═════ Source records

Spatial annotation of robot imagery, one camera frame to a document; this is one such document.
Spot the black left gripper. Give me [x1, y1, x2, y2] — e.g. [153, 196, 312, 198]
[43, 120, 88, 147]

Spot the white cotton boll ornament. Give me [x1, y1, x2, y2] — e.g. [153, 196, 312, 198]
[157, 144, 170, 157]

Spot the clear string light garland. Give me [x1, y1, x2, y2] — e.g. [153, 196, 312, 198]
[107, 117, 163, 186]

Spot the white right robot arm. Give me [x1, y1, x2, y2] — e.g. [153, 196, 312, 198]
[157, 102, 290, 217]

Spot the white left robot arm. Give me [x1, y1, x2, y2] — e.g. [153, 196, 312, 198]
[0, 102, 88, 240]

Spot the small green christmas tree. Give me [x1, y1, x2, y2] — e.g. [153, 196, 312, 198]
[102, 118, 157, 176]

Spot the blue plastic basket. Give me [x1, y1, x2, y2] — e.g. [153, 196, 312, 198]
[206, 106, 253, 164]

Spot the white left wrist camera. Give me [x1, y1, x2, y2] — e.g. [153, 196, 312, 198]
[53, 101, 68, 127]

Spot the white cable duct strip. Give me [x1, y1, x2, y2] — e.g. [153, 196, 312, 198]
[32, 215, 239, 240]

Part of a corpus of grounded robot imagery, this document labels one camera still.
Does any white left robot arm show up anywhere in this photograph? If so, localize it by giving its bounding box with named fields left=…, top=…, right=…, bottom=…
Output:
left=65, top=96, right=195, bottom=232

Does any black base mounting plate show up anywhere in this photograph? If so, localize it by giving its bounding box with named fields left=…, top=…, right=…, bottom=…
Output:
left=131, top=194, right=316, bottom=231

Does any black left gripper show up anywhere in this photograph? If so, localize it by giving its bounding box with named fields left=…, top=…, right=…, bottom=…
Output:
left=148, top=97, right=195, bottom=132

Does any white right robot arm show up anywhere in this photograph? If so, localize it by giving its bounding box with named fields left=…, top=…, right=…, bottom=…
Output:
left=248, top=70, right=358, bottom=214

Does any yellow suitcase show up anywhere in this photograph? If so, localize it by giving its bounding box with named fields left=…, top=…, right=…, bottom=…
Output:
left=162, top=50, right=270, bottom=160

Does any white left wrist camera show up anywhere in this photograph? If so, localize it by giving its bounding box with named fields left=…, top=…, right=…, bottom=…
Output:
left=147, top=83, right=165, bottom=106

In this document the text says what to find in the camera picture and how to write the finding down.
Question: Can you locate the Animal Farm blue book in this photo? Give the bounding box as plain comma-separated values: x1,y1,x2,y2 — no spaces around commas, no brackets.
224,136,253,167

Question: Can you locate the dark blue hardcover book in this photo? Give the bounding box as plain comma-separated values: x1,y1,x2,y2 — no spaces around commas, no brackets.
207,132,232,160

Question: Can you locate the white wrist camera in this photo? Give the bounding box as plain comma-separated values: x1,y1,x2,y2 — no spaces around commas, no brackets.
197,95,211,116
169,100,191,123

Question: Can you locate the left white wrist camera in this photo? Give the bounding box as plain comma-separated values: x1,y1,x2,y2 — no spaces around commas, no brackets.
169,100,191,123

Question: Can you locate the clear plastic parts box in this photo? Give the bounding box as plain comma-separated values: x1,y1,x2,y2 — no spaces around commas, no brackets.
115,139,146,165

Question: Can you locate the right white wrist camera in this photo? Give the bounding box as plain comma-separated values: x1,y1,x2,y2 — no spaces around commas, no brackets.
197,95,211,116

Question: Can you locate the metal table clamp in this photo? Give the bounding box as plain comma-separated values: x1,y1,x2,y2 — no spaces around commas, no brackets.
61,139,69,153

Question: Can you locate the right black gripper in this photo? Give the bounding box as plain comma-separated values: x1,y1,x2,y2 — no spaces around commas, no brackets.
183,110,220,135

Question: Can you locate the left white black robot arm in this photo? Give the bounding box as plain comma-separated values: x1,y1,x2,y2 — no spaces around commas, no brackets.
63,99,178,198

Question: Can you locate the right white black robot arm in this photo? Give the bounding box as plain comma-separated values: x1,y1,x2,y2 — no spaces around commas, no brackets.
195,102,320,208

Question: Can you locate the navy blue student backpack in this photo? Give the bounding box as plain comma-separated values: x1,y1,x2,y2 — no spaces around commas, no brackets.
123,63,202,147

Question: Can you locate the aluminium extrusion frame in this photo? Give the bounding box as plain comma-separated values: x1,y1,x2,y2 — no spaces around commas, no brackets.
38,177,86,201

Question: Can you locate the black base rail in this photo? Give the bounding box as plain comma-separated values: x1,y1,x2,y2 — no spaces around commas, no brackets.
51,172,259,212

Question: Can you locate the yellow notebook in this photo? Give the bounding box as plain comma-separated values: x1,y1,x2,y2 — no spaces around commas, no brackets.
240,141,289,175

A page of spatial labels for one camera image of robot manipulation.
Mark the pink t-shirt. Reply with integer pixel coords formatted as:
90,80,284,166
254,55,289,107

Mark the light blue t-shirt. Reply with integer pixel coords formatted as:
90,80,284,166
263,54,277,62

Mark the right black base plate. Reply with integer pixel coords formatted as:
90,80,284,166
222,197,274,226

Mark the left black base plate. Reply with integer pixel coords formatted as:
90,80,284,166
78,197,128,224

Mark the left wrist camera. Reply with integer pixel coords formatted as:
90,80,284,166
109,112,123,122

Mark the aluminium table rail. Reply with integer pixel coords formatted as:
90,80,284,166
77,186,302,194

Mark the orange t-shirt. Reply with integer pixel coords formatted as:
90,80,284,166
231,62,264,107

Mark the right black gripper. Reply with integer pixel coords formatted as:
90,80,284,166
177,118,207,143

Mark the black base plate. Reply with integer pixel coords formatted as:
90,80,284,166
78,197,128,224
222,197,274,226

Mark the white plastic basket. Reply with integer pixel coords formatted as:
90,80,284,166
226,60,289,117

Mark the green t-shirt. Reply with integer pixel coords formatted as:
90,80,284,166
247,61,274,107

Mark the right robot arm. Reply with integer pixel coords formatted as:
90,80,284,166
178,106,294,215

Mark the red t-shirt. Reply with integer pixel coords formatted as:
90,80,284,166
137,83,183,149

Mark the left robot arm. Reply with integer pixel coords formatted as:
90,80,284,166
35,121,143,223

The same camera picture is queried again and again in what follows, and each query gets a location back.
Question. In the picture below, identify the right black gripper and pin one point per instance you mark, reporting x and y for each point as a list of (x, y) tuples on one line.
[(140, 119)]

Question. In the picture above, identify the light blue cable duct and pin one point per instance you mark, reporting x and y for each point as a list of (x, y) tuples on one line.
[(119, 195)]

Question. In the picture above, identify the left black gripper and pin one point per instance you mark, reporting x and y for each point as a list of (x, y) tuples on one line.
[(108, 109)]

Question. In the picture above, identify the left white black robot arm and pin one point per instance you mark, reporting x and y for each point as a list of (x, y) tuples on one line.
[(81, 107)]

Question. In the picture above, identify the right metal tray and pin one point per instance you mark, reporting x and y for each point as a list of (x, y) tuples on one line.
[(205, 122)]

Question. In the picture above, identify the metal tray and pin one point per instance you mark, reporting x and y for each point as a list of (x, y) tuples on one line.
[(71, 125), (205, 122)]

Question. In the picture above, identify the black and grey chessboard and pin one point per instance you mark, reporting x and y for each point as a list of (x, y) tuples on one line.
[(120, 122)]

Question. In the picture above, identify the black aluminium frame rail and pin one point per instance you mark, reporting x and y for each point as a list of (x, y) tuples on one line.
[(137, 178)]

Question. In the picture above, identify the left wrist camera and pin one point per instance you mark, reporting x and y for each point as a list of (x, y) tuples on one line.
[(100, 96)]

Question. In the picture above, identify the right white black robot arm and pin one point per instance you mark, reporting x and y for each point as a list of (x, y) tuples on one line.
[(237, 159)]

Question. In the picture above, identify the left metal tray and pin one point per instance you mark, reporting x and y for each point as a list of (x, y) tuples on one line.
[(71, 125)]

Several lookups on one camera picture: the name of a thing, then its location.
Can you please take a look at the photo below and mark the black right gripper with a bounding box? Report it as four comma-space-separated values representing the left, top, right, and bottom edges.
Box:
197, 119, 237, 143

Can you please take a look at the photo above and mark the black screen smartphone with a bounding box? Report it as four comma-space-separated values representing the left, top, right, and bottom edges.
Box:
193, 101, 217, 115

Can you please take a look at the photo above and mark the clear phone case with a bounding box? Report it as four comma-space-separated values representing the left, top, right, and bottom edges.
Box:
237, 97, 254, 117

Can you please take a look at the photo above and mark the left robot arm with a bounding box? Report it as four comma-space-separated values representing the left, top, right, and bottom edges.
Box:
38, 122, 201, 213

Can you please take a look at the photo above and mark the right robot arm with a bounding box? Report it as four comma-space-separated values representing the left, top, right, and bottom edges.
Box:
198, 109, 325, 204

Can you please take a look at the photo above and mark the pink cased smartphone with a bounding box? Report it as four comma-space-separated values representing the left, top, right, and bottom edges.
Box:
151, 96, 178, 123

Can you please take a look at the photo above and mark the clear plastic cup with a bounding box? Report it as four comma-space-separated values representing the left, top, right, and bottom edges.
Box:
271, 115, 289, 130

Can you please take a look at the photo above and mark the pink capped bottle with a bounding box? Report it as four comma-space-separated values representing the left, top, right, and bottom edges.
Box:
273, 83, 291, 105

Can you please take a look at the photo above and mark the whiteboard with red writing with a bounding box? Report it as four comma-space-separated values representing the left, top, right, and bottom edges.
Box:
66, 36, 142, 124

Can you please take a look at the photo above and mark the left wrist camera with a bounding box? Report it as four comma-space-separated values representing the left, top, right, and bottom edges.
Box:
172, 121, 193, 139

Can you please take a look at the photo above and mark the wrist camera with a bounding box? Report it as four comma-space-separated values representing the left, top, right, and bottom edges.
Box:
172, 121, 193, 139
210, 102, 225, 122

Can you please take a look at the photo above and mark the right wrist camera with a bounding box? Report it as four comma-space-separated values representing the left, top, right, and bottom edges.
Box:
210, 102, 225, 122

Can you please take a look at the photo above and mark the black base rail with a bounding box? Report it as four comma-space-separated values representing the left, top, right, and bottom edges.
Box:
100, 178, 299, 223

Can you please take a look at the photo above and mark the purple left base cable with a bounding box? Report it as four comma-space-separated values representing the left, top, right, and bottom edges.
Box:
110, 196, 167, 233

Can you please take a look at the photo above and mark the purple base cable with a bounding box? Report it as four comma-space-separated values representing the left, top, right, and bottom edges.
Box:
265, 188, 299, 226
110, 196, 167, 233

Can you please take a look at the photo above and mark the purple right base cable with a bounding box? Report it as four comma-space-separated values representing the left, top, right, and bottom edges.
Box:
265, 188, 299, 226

══════════

- **Problem details**: In the entries above, find the line with "the black screen" and the line with "mark the whiteboard", then set down exactly those two and every line between them, nothing else.

- **Answer space**:
Can you please take a look at the photo above and mark the black screen smartphone with a bounding box? Report it as four comma-space-separated values representing the left, top, right, and bottom edges.
Box:
193, 101, 217, 115

Can you please take a look at the photo above and mark the clear phone case with a bounding box? Report it as four comma-space-separated values representing the left, top, right, and bottom edges.
Box:
237, 97, 254, 117

Can you please take a look at the photo above and mark the left robot arm with a bounding box? Report it as four comma-space-separated values representing the left, top, right, and bottom edges.
Box:
38, 122, 201, 213

Can you please take a look at the photo above and mark the right robot arm with a bounding box? Report it as four comma-space-separated values representing the left, top, right, and bottom edges.
Box:
198, 109, 325, 204

Can you please take a look at the photo above and mark the pink cased smartphone with a bounding box? Report it as four comma-space-separated values representing the left, top, right, and bottom edges.
Box:
151, 96, 178, 123

Can you please take a look at the photo above and mark the clear plastic cup with a bounding box? Report it as four comma-space-separated values representing the left, top, right, and bottom edges.
Box:
271, 115, 289, 130

Can you please take a look at the photo above and mark the pink capped bottle with a bounding box? Report it as four comma-space-separated values representing the left, top, right, and bottom edges.
Box:
273, 83, 291, 105

Can you please take a look at the photo above and mark the whiteboard with red writing with a bounding box? Report it as four comma-space-separated values representing the left, top, right, and bottom edges.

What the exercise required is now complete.